When Teddy sat down at Gryffindor table Monday morning, Winnie was facedown in her oatmeal.

"What's with her?" he asked with a grin, plunking himself down beside Julia.

"Hourly Harry mortification," Oliver said without glancing up from his breakfast.

"Ah." Teddy left her alone, knowing all too well she'd surface eventually and start whining about how stupid she felt. And sure enough...

"'I've wanted to marry you for years'?" she shrieked, oatmeal clinging to her face and hair. "Why didn't one of you curse me to death?"

"We like you too much," Teddy said, reaching across the table and placing a paper napkin on her face, which stuck to her cheek.
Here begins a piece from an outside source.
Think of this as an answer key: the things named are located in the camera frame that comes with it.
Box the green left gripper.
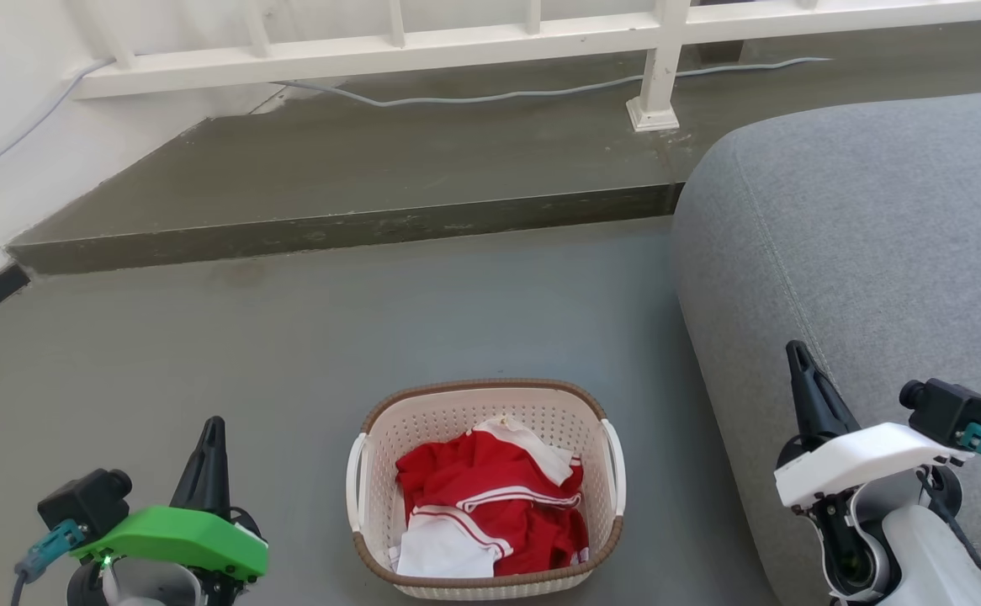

She made no effort to remove it.

"Yeah, you're our comic relief," Oliver added.

"AUGH," Winnie proclaimed with eloquence, and was promptly facedown again, napkin and all, in oatmeal.

"It's been two days, Winnie," Oliver said distractedly. "Give it a rest."

"Oh, I'm sorry my eternal inner turmoil is bothering you," Winnie spat, resurfacing. "I can go up to the Astronomy tower and jump off of it if it's too much of an inconvenience."

"No, you're fine right there," Oliver resigned, shoving a third pastry into his mouth and shooting a look at Teddy that said plainly, 'your turn'.

"Harry thought you were a laugh, don't worry about it," Teddy reassured her.

"A laugh?" she repeated hollowly. "A laugh?"

"Wrong thing to say, I think," Julia muttered beside him.

"Yeah, I got that, thanks."

"Hey!" Winnie exclaimed suddenly, brightening up instantly. "You're out of the Hospital Wing!"

"Keen on the uptake, isn't she?" Oliver commented, smiling.

But Teddy was frowning across the table. "Okay, I know a considerable amount of oatmeal is on your face, but that only accounts for less than half a bowl of oatmeal, and there's not that much splattered on the table."

"Oh, I ate while I was down there," Winnie said offhandedly, wiping her face clean with a paper napkin. She appeared to be completely cured of her 'eternal inner turmoil' for the time being.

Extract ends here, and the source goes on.